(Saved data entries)
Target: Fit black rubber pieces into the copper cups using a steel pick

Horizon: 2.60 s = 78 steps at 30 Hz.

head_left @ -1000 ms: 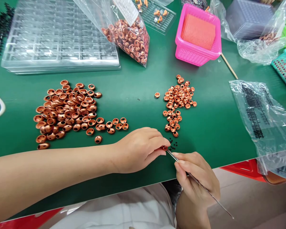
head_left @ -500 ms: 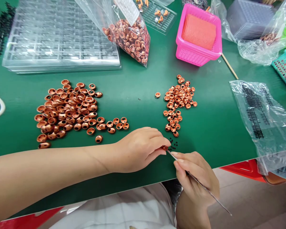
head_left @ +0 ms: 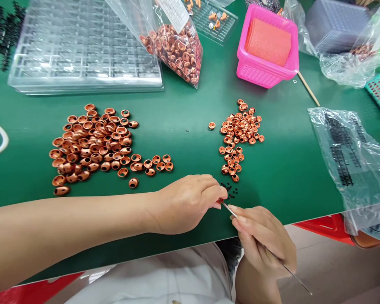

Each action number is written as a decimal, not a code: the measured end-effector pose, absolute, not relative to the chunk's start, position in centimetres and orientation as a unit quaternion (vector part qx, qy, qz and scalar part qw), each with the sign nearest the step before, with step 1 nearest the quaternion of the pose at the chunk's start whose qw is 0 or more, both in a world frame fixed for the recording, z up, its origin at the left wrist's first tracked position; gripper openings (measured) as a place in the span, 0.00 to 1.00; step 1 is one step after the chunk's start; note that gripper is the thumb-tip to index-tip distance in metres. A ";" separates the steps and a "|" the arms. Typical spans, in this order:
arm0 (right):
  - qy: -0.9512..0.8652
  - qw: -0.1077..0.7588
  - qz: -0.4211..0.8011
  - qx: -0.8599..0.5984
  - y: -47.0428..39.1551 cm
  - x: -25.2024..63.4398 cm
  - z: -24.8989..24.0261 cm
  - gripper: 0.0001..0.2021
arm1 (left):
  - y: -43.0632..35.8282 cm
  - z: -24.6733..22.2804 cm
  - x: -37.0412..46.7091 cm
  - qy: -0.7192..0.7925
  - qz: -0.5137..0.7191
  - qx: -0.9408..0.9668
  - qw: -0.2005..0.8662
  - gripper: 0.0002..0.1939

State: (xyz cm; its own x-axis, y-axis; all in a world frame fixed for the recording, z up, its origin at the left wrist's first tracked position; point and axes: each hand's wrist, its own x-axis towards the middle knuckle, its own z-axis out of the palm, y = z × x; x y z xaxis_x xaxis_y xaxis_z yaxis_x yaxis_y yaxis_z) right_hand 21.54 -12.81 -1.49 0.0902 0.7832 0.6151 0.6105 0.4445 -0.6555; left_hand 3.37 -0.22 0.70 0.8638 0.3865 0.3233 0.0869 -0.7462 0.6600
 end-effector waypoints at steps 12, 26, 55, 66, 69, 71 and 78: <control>-0.692 0.486 0.088 -0.526 -12.9 21.5 -1.4 0.21 | -0.1 0.4 3.6 0.153 0.223 0.887 0.375 0.07; -0.572 0.598 0.148 -0.541 -12.9 21.7 -1.7 0.17 | 0.1 0.8 3.5 0.152 0.226 0.862 0.428 0.05; -0.639 0.526 0.142 -0.543 -12.6 21.6 -1.2 0.19 | -0.1 0.4 3.5 0.142 0.251 0.881 0.375 0.06; -0.696 0.477 0.101 -0.526 -12.7 21.9 -1.3 0.18 | -0.2 0.6 3.5 0.145 0.207 0.902 0.350 0.09; -0.729 0.455 0.091 -0.503 -12.6 22.1 -1.2 0.18 | -0.2 0.6 3.6 0.150 0.203 0.903 0.348 0.09; -0.731 0.454 0.091 -0.502 -12.6 22.2 -1.2 0.18 | -0.3 0.6 3.6 0.155 0.196 0.901 0.354 0.09; -0.568 0.604 0.148 -0.540 -12.8 21.7 -1.4 0.15 | 0.7 2.3 2.6 0.184 0.101 0.910 0.358 0.08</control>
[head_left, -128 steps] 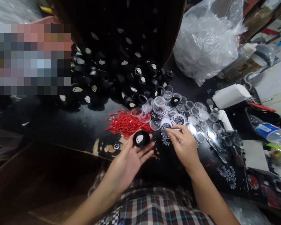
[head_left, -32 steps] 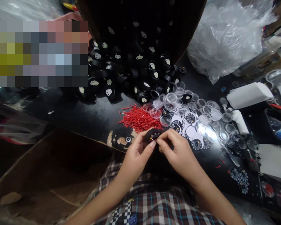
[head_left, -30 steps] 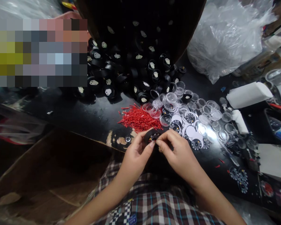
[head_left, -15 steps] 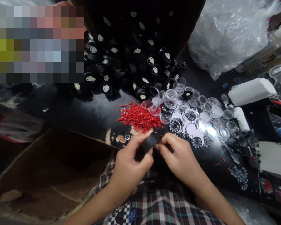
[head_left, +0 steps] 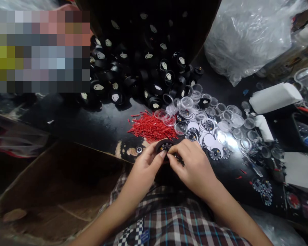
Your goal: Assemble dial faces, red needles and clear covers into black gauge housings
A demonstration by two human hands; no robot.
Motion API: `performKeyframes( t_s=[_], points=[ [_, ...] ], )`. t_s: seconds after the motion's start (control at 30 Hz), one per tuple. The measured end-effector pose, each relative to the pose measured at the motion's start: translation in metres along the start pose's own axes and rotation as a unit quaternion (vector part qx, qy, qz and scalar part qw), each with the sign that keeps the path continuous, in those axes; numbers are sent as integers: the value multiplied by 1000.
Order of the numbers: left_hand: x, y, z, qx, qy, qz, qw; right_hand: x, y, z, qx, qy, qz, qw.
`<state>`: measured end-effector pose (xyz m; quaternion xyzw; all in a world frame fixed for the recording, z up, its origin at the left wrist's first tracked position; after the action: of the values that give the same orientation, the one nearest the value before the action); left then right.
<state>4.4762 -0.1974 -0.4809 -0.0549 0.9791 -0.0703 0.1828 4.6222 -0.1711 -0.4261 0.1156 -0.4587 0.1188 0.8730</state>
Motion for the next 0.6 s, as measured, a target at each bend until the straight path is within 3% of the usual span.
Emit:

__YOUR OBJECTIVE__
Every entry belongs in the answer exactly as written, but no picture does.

__TASK OUTPUT__
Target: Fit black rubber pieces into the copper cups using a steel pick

Horizon: 2.60 s = 78 steps at 30 Hz.

head_left @ -1000 ms: 
head_left @ -500 ms: 
head_left @ +0 ms: 

Each action number is written as a decimal, not a code: the measured end-effector pose, absolute, not relative to the chunk's start, position in centimetres and orientation as a unit quaternion (vector part qx, qy, qz and scalar part qw), each with the sign nearest the step before, with step 1 nearest the quaternion of the pose at the chunk's start whose qw is 0 or more, both in a world frame fixed for the recording, z up, its origin at the left wrist's first tracked position; gripper openings (measured) as a place in the span, 0.00 to 1.00; step 1 is one step after the chunk's start; note that gripper is the thumb-tip to index-tip distance in metres. A ";" separates the steps and a "|" the arms. Typical spans, in this order:
arm0 (right):
  - qy: -0.9512..0.8652
  - qw: -0.1077..0.7588
  - qz: -0.4211..0.8011
  - qx: -0.8599..0.5984
  - y: -47.0428..39.1551 cm
  - x: -25.2024..63.4398 cm
  - z: -24.8989..24.0261 cm
  - gripper: 0.0001..0.2021
arm1 (left):
  - y: -43.0632..35.8282 cm
  - z: -24.6733..22.2804 cm
  - x: -37.0412..46.7091 cm
  - qy: -0.7192..0.7925
  - qz: -0.5137..0.7191
  - qx: -0.9408..0.9668
  - qw: -0.2005..0.8662
  - gripper: 0.0002..0.1939

State: (xyz cm; its own x-axis, y-axis; all in a world frame fixed for the recording, z up, its origin at the left wrist's first tracked position; point and axes: each hand's wrist, its own x-axis towards the middle knuckle, its own z-axis out of the palm, y = z × x; x y z xaxis_x xaxis_y xaxis_z yaxis_x yaxis_y yaxis_z) right_hand 21.54 -12.81 -1.49 0.0902 0.7832 0.6151 0.6105 0.4445 -0.6555; left_hand 3.37 -0.22 0.70 0.8638 0.3865 0.3233 0.0869 -0.7462 0.6600
 end-effector waypoints at steps 12, 26, 55, 66, 69, 71 and 78: <control>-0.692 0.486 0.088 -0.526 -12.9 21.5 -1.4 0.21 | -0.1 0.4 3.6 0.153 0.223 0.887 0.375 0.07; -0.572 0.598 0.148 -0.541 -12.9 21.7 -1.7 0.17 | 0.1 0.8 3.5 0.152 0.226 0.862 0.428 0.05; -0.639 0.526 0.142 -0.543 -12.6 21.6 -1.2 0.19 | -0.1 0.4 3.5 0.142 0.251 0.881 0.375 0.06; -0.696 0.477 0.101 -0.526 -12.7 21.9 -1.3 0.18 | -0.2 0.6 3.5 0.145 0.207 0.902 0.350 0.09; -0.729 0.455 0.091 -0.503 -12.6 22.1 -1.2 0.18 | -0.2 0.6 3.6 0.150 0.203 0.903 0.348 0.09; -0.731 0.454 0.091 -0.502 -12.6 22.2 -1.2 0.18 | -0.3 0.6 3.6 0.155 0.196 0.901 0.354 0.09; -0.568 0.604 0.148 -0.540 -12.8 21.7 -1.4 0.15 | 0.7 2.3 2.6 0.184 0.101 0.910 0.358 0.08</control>
[head_left, -128 steps] 
[head_left, -32 steps] 
[head_left, -30 steps] 
[head_left, -15 steps] 
[head_left, +0 steps] 
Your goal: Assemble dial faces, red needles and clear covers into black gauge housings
A demonstration by two human hands; no robot.
Motion API: `performKeyframes( t_s=[_], points=[ [_, ...] ], )`. t_s: seconds after the motion's start (control at 30 Hz), one per tuple. The measured end-effector pose, each relative to the pose measured at the motion's start: translation in metres along the start pose's own axes and rotation as a unit quaternion (vector part qx, qy, qz and scalar part qw), each with the sign that keeps the path continuous, in those axes; numbers are sent as integers: the value multiplied by 1000.
Order of the numbers: left_hand: x, y, z, qx, qy, qz, qw; right_hand: x, y, z, qx, qy, qz, qw.
`<state>`: measured end-effector pose (xyz m; quaternion xyzw; all in a world frame fixed for the recording, z up, its origin at the left wrist's first tracked position; after the action: of the values that give the same orientation, the one nearest the value before the action); left then right.
<state>4.4762 -0.1974 -0.4809 -0.0549 0.9791 -0.0703 0.1828 4.6222 -0.1711 -0.4261 0.1156 -0.4587 0.1188 0.8730</state>
Motion for the next 0.6 s, as measured, a target at each bend until the straight path is within 3% of the usual span.
Emit:

No additional output will be given.